[PROBLEM REQUIREMENTS]:
Once a line is found to contain "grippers", copy it out of the listing.

[DATA EXCERPT]:
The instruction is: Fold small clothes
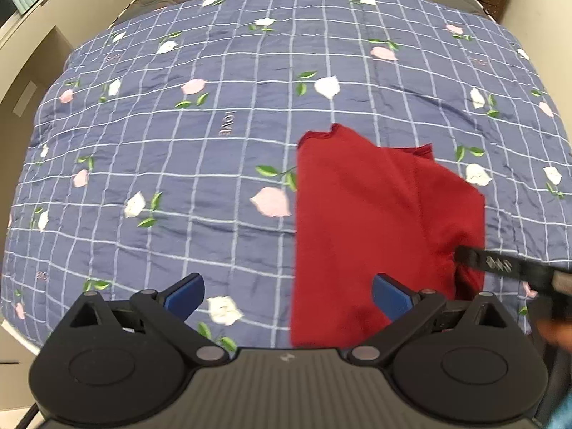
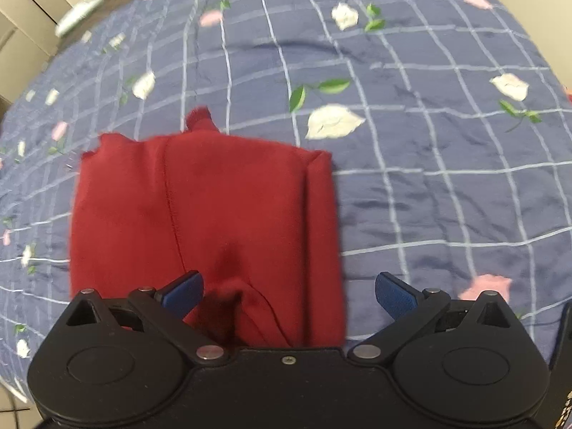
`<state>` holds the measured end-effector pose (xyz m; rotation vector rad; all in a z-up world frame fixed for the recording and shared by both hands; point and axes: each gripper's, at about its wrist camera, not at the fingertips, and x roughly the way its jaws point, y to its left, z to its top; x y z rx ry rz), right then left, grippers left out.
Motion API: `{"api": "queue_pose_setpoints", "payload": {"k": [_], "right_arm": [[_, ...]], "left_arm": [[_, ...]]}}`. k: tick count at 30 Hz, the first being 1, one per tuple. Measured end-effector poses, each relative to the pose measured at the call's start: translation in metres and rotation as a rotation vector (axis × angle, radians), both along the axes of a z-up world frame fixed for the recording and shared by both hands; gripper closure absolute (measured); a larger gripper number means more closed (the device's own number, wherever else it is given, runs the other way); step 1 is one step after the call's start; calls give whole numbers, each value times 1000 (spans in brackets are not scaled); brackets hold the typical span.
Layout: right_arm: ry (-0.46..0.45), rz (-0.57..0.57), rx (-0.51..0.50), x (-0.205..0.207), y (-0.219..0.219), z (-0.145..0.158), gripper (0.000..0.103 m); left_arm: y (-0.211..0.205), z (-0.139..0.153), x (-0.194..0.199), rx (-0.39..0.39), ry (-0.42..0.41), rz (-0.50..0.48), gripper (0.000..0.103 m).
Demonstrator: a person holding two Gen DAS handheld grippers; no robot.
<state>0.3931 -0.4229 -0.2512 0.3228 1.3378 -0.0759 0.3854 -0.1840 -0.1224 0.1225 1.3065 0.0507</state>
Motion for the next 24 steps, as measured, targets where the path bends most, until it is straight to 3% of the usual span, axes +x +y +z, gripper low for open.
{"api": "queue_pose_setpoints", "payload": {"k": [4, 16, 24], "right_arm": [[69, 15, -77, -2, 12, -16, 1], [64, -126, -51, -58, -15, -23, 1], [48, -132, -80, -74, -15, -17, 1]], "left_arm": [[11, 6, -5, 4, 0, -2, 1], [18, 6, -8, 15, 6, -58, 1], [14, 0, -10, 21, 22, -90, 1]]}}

[COMPLETED EXERCISE]:
`<state>` holds the measured end-effector pose (xyz m; rotation vector rad; all in a z-up world frame fixed for the recording and shared by both hands; point and axes: each gripper's, at about its wrist camera, not at the fingertips, and x roughly the way its jaws point, y to its left, z to its top; x y z rx ry rz), right then left, grippers left out.
Demonstrator: a person holding two Gen DAS handheld grippers; no robot.

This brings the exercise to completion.